While essential amino acid requirements are well-defined, there has been a general lack of research into requirements for non-essential amino acids and total dietary nitrogen. With the increased availability of affordable crystalline amino acids, it has become possible to feed reduced protein diets while maintaining essential amino acid content and growth performance. However, the endogenous production of non-essential amino acids requires a source of nitrogen, therefore, in situations where total dietary nitrogen is limited, as could be the case in reduced protein diets with supplemental crystalline amino acids, essential amino acids will be used to meet requirements for non-essential amino acid production.
A concept familiar to ruminant nutritionists is the provision of sources of non-protein nitrogen (i.e., urea and ammonia) and reliance on production of amino acids by rumen microbes. In addition to dietary supplementation with non-protein nitrogen, it has been well established in both non-ruminant and ruminant animals that a proportion of urea produced from amino acid catabolism enters the gastrointestinal tract where gut microbes are capable of utilizing the urea for amino acid production.
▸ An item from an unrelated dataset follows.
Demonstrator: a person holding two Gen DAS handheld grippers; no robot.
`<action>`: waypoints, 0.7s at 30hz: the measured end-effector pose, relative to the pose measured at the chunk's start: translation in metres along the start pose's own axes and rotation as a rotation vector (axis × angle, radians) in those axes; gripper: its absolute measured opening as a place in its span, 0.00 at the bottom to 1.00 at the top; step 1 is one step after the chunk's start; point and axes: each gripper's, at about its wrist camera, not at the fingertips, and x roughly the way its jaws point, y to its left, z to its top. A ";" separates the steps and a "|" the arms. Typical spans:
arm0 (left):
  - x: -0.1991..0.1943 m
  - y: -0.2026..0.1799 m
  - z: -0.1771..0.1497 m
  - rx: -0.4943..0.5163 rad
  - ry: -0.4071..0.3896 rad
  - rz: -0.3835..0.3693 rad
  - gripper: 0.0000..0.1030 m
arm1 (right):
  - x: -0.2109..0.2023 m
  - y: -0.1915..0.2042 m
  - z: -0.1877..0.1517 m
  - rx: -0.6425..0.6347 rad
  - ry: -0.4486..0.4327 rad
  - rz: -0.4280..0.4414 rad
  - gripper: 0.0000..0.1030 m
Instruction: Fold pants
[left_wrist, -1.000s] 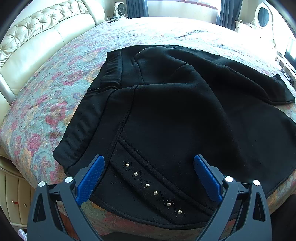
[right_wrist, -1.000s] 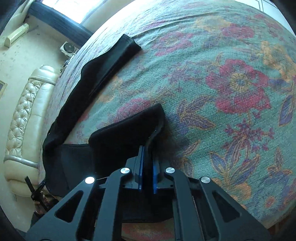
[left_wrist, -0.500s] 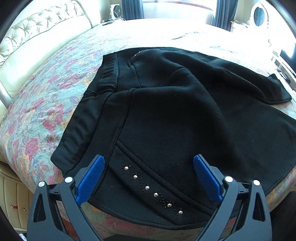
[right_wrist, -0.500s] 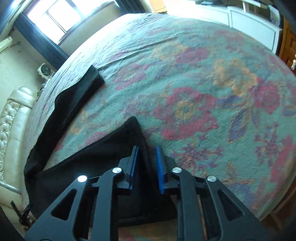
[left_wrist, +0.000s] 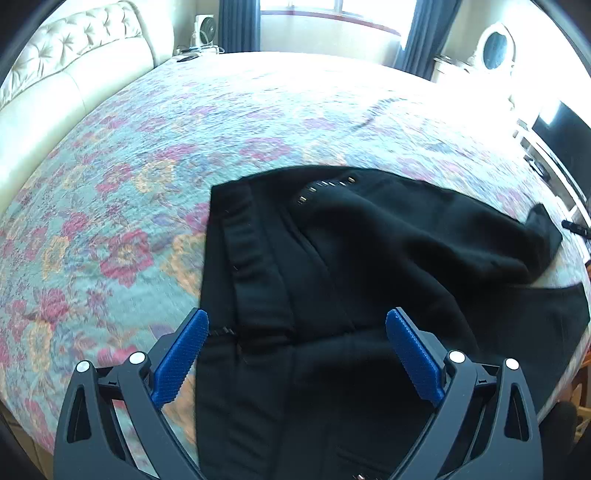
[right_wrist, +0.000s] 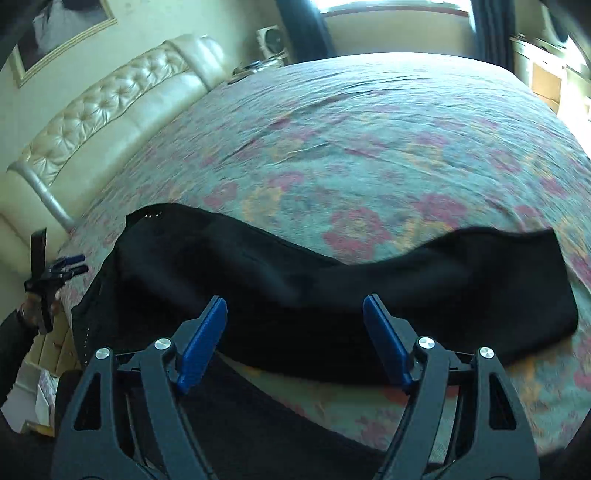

This process, referred to as urea recycling, represents an important salvage mechanism to improve nitrogen retention during times of protein deficit, and presents an opportunity to both reduce feed costs and improve efficiency. However, the contribution of microbial amino acid production to meeting amino acid requirements in non-ruminants is not clear.
In order to more fully understand the utilization of nitrogen for lean gain in growing pigs, a series of studies were performed at the University of Guelph. These studies were designed to determine the ability of pigs to utilize sources of non-protein nitrogen under a variety of dietary conditions.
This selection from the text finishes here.